Look below for the line holding "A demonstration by" and the line holding "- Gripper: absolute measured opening". Repeat those two and everything between, exactly.

**Data segment**

↓↓↓

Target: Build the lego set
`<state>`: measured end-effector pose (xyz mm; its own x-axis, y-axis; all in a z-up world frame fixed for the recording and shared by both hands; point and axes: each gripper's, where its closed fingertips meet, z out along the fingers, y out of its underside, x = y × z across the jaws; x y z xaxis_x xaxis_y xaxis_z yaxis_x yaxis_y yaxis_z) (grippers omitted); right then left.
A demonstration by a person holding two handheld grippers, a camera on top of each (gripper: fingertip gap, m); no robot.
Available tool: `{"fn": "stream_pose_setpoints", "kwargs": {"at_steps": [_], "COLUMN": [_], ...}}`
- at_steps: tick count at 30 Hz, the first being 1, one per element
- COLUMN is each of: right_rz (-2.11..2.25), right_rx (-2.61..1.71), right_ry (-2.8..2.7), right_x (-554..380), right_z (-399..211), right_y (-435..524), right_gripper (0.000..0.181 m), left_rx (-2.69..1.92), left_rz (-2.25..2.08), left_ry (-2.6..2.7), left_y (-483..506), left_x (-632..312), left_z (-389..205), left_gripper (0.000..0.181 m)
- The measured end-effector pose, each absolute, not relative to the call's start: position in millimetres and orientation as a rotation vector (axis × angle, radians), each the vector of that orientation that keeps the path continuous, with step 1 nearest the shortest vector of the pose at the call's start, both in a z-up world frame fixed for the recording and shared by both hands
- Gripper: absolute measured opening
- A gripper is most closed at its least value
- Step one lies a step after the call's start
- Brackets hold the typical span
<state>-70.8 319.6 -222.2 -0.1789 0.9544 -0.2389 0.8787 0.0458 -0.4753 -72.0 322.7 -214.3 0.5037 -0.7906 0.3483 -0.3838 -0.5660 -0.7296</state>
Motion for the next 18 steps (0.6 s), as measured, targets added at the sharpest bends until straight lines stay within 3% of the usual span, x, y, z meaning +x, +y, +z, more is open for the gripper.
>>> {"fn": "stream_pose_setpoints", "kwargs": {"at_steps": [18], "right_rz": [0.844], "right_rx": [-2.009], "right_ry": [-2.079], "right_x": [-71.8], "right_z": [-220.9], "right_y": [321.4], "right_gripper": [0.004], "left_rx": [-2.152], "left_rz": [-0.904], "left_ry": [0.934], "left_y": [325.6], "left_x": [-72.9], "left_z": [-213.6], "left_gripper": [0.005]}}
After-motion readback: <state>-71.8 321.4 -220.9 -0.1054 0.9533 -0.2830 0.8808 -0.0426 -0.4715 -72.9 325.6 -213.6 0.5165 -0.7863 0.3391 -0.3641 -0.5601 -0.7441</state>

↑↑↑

**Answer to the exercise**
A demonstration by a person holding two handheld grippers, a camera on top of each (gripper: fingertip gap, m); no robot.
Available tool: `{"fn": "stream_pose_setpoints", "kwargs": {"at_steps": [_], "COLUMN": [_], ...}}`
- at_steps: tick count at 30 Hz, the first being 1, one per element
- COLUMN is each of: right_rz (-2.11..2.25), right_rx (-2.61..1.71), right_ry (-2.8..2.7), right_x (-554..380), right_z (-399..211), right_y (-435..524), right_gripper (0.000..0.181 m), left_rx (-2.69..1.92), left_rz (-2.25..2.08), left_ry (-2.6..2.7), left_y (-483..506), left_x (-632..312), left_z (-389..205), left_gripper (0.000..0.181 m)
- The measured end-effector pose, each absolute, not relative to the call's start: position in millimetres and orientation as a rotation vector (axis × angle, radians), each the vector of that orientation that keeps the path continuous, with step 1 nearest the shortest vector of the pose at the call's start, both in a z-up world frame fixed for the recording and shared by both hands
- Gripper: absolute measured opening

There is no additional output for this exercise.